» Activity
Look through the material below and copy every line containing the word "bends".

» Supplied data
- Opening Delimiter -

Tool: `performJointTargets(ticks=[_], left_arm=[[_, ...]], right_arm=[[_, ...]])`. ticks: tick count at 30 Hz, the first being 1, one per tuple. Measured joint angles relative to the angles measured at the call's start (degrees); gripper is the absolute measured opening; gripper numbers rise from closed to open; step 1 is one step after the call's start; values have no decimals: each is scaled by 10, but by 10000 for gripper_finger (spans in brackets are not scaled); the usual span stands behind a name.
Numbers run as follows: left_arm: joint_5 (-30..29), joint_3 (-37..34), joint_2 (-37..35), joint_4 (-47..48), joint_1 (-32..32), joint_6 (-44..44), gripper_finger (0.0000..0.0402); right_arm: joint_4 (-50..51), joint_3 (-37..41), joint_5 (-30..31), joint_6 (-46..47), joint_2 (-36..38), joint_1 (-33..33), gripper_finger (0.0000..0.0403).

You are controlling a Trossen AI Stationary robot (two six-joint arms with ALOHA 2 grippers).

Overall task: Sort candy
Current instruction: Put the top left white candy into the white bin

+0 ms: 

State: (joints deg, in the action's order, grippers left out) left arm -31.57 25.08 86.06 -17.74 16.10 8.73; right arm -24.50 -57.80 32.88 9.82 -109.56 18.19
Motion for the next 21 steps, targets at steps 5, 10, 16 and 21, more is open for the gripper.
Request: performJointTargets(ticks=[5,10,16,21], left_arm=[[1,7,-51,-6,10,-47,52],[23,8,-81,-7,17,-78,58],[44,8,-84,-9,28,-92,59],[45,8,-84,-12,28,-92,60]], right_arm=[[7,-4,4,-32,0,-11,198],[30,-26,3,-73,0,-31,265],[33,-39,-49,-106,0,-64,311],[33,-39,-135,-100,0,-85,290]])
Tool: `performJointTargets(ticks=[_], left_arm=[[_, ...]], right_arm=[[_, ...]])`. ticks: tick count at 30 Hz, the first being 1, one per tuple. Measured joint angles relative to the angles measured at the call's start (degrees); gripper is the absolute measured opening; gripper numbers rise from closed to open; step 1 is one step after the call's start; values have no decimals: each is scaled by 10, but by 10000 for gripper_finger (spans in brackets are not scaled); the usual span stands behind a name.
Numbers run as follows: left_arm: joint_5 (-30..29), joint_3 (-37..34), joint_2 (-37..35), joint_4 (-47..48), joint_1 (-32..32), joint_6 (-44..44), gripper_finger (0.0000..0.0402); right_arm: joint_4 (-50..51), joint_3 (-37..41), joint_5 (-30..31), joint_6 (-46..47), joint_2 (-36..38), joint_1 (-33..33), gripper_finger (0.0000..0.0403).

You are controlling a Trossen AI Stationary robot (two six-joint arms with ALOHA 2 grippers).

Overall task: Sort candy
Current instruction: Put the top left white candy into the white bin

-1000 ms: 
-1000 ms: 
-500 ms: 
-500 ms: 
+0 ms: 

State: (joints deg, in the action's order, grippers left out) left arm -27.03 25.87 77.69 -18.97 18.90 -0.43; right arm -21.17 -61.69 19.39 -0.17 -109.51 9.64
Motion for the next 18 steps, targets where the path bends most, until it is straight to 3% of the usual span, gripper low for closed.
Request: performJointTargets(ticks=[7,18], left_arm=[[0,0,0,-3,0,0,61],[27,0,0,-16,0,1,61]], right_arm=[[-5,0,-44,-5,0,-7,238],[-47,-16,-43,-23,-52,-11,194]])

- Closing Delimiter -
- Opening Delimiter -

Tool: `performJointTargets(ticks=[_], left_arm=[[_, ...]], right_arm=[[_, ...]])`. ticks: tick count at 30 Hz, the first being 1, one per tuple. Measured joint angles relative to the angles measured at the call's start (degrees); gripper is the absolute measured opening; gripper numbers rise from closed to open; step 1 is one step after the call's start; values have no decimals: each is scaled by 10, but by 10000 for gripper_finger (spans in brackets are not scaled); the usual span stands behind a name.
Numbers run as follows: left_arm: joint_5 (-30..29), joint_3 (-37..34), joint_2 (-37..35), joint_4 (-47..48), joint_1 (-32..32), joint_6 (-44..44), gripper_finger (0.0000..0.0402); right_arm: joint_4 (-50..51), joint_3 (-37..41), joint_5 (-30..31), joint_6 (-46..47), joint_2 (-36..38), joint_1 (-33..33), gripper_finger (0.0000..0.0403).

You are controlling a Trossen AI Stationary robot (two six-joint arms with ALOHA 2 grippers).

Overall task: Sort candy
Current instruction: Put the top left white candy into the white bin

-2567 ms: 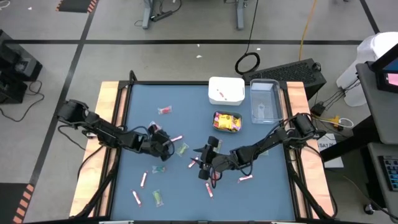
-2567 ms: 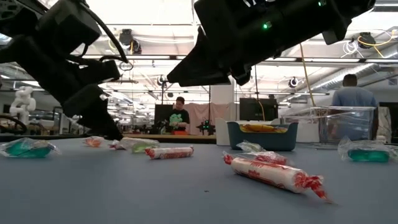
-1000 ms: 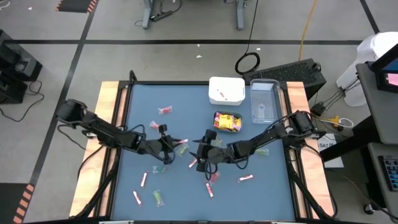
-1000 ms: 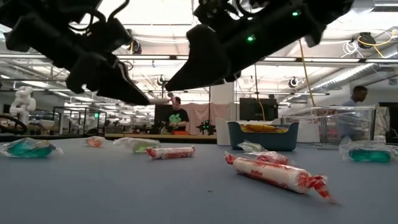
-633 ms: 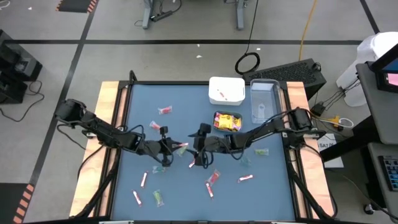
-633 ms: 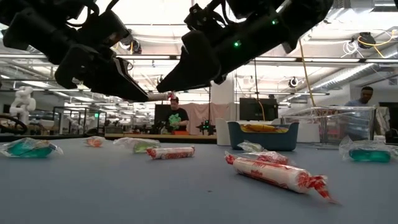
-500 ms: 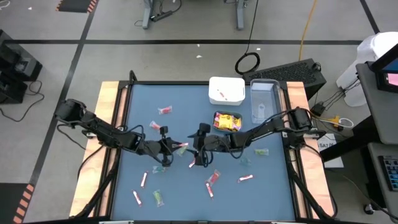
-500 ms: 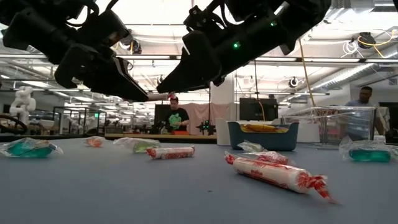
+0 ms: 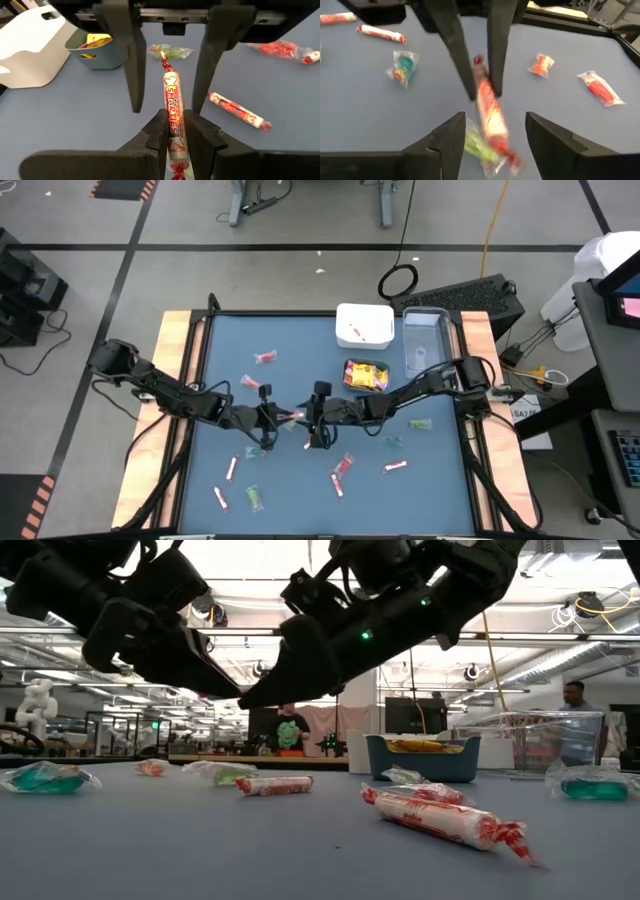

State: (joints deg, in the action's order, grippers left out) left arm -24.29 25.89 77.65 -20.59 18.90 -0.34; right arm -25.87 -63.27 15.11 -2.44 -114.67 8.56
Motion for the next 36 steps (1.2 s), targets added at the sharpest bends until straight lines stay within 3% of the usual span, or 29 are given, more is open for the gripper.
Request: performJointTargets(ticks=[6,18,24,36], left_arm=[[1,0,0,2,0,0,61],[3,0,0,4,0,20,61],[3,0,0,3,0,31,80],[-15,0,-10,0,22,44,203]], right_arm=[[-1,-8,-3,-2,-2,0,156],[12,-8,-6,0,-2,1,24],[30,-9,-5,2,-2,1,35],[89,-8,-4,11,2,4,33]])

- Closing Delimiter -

» Answer to the exercise
Motion for the next 18 steps, targets where the path bends most, until it is straight to 3% of the usual span, gripper low for closed.
Motion for the next 36 steps (1.2 s), targets added at the sharpest bends until straight lines stay within 3% of the usual span, or 29 are given, more is open for the gripper.

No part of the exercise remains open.